# Psychedelic Psunday raised from the dead



## CathodeRay (Jan 12, 2018)

Anybody in the GTA remember Andy Frost's Sunday radio show?

I missed listening in on Sunday mornings, especially when early morning stoners called in to make semi lucid requests.
I've tried to recreate the show in a long playlist as best I could.

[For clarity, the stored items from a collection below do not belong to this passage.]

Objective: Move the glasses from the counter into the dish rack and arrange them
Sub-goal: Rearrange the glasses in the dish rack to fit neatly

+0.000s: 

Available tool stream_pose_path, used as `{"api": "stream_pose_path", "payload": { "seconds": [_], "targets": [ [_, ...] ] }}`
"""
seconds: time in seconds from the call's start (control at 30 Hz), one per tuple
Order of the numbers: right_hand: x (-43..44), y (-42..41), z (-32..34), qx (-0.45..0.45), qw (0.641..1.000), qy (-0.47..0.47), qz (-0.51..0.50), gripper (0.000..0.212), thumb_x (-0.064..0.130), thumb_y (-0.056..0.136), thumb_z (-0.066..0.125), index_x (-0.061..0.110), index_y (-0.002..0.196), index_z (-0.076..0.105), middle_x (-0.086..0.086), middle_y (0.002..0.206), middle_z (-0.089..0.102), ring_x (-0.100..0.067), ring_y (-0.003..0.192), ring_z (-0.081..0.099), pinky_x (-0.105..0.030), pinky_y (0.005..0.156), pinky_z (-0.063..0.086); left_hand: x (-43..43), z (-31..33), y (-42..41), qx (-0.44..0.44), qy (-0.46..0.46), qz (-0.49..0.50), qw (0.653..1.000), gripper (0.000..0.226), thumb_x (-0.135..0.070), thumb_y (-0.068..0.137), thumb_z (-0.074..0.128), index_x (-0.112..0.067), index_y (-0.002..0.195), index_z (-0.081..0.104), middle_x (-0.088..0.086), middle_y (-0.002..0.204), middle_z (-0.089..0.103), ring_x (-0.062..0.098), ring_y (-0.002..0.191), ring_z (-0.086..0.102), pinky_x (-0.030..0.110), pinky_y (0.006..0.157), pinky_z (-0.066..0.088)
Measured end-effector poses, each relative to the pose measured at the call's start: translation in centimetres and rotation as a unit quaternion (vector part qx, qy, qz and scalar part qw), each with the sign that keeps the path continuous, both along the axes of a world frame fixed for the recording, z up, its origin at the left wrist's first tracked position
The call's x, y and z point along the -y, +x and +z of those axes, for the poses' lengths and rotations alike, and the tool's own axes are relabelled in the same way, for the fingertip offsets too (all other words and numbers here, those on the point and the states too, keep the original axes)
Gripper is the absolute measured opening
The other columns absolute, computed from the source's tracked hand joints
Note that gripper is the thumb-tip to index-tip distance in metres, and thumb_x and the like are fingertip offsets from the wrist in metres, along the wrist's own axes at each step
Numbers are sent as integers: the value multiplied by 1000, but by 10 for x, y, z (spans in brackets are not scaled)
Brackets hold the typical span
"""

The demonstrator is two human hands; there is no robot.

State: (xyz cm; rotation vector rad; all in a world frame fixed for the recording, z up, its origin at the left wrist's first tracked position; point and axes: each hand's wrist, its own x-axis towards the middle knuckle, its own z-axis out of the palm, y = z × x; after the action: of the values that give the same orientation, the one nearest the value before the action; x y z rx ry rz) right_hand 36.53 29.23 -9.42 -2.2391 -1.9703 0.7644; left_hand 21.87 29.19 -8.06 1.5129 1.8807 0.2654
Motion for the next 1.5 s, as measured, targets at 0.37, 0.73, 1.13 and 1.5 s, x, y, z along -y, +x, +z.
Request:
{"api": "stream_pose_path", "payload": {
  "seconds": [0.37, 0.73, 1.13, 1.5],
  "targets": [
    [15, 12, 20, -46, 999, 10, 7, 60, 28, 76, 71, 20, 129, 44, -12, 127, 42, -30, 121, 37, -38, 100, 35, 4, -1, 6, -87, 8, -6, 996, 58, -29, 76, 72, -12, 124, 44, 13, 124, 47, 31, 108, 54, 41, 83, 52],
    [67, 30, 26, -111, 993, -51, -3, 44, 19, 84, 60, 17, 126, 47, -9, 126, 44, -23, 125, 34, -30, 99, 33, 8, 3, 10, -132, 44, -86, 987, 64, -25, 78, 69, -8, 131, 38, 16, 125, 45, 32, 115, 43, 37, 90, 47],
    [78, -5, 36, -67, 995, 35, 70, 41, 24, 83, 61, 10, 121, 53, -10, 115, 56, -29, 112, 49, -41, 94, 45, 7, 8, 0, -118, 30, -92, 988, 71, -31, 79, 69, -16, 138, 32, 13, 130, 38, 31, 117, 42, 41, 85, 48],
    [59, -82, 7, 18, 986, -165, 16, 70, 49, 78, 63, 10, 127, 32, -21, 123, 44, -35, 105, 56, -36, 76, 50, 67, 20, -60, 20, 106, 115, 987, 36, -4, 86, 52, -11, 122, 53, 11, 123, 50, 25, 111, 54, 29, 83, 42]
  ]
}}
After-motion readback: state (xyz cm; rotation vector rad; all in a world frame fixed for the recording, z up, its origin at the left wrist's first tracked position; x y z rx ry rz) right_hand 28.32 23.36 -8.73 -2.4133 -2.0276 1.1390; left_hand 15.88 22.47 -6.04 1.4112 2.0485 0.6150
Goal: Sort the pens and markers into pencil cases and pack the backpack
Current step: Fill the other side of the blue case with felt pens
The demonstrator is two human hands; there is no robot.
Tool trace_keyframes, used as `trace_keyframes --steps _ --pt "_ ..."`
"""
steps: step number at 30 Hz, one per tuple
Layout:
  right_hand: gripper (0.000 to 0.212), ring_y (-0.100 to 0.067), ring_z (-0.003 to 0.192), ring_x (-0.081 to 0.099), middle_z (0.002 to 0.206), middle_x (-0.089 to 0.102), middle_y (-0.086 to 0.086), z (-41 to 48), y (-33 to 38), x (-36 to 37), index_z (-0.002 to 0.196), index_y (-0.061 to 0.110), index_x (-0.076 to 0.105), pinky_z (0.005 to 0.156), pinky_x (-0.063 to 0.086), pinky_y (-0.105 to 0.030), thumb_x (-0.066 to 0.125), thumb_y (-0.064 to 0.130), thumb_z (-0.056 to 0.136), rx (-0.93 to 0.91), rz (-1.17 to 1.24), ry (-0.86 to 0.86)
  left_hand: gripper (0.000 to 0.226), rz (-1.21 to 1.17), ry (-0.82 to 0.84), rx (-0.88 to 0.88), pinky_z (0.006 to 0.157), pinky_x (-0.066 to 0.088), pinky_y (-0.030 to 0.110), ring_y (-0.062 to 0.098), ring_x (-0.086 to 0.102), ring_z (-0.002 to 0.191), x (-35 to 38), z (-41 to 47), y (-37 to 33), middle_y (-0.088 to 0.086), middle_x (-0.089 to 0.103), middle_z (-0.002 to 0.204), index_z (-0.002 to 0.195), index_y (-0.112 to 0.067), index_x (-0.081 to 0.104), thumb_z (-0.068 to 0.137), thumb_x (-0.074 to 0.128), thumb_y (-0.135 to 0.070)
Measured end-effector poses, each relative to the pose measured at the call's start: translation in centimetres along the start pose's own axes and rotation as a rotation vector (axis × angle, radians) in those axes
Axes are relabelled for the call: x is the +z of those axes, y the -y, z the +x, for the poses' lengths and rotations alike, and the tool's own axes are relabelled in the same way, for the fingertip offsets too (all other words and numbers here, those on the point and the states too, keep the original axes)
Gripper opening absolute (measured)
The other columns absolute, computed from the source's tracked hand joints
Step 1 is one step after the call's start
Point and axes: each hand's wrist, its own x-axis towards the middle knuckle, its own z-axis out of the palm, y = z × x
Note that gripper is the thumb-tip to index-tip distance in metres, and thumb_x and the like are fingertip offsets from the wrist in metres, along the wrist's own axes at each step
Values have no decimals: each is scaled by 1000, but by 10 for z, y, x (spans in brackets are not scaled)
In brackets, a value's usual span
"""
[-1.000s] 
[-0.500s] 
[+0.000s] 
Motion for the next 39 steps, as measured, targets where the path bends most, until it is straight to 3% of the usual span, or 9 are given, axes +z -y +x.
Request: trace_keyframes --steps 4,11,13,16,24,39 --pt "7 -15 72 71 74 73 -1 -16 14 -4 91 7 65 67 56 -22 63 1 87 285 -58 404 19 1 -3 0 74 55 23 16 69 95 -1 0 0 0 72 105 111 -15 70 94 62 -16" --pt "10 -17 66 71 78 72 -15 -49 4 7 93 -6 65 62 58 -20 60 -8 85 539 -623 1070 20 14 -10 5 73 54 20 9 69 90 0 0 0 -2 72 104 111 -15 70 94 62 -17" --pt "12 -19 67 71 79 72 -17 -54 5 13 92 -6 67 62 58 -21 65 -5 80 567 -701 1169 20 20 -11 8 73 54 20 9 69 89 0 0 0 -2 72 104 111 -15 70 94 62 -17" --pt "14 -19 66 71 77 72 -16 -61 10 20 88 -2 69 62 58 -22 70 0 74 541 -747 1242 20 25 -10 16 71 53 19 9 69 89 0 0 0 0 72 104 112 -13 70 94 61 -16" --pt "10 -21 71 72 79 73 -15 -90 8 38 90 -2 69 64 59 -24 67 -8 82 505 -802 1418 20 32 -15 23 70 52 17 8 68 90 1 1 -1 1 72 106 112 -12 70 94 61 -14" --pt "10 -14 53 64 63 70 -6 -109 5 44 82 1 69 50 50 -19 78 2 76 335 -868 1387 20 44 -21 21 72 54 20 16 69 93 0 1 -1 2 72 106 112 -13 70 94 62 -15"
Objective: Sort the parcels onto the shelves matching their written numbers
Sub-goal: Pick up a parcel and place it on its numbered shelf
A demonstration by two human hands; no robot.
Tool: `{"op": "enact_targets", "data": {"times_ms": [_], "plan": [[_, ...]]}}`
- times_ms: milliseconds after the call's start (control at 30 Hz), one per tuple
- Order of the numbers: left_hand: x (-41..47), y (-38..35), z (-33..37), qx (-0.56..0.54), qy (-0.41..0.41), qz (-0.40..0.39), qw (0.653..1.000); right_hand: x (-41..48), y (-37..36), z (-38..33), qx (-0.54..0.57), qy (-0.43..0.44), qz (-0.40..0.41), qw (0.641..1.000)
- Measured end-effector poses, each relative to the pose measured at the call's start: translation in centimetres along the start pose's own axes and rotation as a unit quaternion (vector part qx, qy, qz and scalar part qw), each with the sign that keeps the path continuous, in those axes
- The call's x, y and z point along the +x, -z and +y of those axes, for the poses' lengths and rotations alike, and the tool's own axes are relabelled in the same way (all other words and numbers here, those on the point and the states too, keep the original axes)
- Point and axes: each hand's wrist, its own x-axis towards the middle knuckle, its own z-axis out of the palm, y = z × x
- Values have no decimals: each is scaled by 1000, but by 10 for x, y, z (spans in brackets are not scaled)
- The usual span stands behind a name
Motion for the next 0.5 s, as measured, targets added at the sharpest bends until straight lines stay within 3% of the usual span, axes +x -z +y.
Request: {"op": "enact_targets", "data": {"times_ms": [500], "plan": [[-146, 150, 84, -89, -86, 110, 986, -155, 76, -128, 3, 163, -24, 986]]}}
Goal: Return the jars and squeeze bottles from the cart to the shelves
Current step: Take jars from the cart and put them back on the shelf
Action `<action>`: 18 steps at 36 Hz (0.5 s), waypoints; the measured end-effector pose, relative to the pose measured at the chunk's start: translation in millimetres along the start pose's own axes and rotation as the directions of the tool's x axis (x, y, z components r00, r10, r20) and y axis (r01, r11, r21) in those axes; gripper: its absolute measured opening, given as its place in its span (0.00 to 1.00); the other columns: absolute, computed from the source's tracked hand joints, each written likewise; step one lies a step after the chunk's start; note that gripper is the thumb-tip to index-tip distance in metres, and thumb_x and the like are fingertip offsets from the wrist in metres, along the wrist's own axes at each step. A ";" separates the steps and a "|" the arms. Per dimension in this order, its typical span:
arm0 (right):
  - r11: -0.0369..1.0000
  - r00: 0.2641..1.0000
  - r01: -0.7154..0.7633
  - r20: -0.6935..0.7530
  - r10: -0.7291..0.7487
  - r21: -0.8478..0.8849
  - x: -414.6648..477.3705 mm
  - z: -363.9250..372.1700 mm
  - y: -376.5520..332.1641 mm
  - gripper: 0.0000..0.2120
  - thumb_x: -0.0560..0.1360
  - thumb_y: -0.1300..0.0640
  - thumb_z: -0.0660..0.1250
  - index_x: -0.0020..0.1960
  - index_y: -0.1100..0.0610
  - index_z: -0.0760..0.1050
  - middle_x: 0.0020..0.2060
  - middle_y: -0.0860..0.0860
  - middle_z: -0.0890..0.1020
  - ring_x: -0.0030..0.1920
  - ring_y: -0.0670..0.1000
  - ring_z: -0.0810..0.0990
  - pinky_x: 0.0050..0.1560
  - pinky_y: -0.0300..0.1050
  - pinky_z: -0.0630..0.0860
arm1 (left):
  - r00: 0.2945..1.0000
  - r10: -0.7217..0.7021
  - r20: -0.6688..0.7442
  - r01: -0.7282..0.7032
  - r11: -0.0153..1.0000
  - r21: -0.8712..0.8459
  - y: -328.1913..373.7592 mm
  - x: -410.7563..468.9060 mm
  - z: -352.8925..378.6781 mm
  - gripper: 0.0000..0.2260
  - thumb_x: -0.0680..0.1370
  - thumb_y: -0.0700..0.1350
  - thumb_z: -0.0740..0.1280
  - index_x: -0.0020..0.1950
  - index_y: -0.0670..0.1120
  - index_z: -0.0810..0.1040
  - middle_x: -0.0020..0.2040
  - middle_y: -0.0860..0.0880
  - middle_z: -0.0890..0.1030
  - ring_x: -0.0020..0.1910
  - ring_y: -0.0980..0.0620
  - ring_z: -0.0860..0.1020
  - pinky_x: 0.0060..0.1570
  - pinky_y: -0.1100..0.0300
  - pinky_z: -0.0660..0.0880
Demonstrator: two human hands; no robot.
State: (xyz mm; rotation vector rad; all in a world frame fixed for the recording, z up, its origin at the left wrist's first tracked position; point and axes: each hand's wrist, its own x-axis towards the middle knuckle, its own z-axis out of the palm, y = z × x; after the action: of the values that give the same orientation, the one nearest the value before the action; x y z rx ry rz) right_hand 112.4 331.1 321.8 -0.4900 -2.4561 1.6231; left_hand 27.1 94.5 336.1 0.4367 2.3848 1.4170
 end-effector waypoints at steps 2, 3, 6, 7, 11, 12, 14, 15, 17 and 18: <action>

It's public if anyone wants to listen in on Deezer.
Thoughts / additions welcome too.
*








* Psychedelic Psunday


Psychedelic 60's 70's Rock, Blues & Other Good Stuff For The Soul. (1,000+ songs, 90+ hrs) Updated regularly.




www.deezer.com




*


----------



## Peel Ferrari (Jun 22, 2017)

*BUBBLE PUPPY - Hot Smoke & Sassafras*


----------



## CathodeRay (Jan 12, 2018)

Good one, added.


----------



## laristotle (Aug 29, 2019)

Our band plays classic rock. When we did play gigs, our introduction was 'if you miss Q's Psychedelic Psunday's, we got you covered'.


----------



## butterknucket (Feb 5, 2006)




----------



## Peel Ferrari (Jun 22, 2017)

Huge Focus fan!


----------



## Peel Ferrari (Jun 22, 2017)

Alright now, full version


----------



## Peel Ferrari (Jun 22, 2017)

Hang on to Your Life, Guess Who


----------



## butterknucket (Feb 5, 2006)




----------



## Peel Ferrari (Jun 22, 2017)

Frankenstein


----------



## Peel Ferrari (Jun 22, 2017)




----------



## Peel Ferrari (Jun 22, 2017)

Saw them do this, late 70s at the Queensbury Arms, 45 min version.


----------



## butterknucket (Feb 5, 2006)




----------



## Peel Ferrari (Jun 22, 2017)

This is the BEST - Playboy After Dark


----------



## bw66 (Dec 17, 2009)

Unless I overlooked it, "Chest Fever" by The Band is missing (and "The Weight" seems to be on there twice - which I'm okay with). When I think of Psychedelic Psunday, "Chest Fever" is the first song to come to mind. I think they played it every Sunday. I also remember the Psychedelic Psnack psegments.


----------



## CathodeRay (Jan 12, 2018)

Peel Ferrari said:


> This is the BEST - Playboy After Dark


It was in there, love it too.


----------



## CathodeRay (Jan 12, 2018)

bw66 said:


> Unless I overlooked it, "Chest Fever" by The Band is missing (and "The Weight" seems to be on there twice - which I'm okay with). When I think of Psychedelic Psunday, "Chest Fever" is the first song to come to mind. I think they played it every Sunday. I also remember the Psychedelic Psnack psegments.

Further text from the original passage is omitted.